ASSIGNMENT:
Would you please repeat the data exactly as given?
++++++++
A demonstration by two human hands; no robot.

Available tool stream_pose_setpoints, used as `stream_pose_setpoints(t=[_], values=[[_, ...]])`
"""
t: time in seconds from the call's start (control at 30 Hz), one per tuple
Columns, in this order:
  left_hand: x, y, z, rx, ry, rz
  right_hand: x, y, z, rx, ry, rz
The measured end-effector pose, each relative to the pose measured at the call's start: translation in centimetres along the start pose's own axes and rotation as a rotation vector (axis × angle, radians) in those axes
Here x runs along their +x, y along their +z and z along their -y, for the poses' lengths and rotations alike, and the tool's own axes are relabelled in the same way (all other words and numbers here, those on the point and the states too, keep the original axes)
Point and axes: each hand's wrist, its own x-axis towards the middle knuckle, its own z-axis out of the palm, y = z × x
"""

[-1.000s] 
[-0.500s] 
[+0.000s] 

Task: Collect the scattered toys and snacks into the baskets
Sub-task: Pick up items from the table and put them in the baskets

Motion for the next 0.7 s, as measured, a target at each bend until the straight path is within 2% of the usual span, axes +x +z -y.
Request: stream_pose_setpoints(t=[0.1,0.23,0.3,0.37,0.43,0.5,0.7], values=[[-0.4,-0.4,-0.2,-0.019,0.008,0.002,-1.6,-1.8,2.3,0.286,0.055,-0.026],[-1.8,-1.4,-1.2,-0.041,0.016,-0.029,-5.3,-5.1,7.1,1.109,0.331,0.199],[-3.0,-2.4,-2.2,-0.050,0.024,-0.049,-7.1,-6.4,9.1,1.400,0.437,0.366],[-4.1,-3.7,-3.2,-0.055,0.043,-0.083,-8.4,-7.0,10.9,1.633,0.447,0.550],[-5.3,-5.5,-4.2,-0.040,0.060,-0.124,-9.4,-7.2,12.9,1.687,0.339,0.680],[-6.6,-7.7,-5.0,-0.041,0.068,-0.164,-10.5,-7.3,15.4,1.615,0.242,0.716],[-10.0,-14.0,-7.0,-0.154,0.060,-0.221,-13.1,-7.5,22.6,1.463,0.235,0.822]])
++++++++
RESULT FOR THIS EXERCISE:
A demonstration by two human hands; no robot.

Available tool stream_pose_setpoints, used as `stream_pose_setpoints(t=[_], values=[[_, ...]])`
"""
t: time in seconds from the call's start (control at 30 Hz), one per tuple
Columns, in this order:
  left_hand: x, y, z, rx, ry, rz
  right_hand: x, y, z, rx, ry, rz
The measured end-effector pose, each relative to the pose measured at the call's start: translation in centimetres along the start pose's own axes and rotation as a rotation vector (axis × angle, radians) in those axes
Here x runs along their +x, y along their +z and z along their -y, for the poses' lengths and rotations alike, and the tool's own axes are relabelled in the same way (all other words and numbers here, those on the point and the states too, keep the original axes)
Point and axes: each hand's wrist, its own x-axis towards the middle knuckle, its own z-axis out of the palm, y = z × x
"""

[-1.000s] 
[-0.500s] 
[+0.000s] 

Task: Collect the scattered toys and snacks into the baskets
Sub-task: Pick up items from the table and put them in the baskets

Motion for the next 0.7 s, as measured, a target at each bend until the straight path is within 2% of the usual span, axes +x +z -y.
Request: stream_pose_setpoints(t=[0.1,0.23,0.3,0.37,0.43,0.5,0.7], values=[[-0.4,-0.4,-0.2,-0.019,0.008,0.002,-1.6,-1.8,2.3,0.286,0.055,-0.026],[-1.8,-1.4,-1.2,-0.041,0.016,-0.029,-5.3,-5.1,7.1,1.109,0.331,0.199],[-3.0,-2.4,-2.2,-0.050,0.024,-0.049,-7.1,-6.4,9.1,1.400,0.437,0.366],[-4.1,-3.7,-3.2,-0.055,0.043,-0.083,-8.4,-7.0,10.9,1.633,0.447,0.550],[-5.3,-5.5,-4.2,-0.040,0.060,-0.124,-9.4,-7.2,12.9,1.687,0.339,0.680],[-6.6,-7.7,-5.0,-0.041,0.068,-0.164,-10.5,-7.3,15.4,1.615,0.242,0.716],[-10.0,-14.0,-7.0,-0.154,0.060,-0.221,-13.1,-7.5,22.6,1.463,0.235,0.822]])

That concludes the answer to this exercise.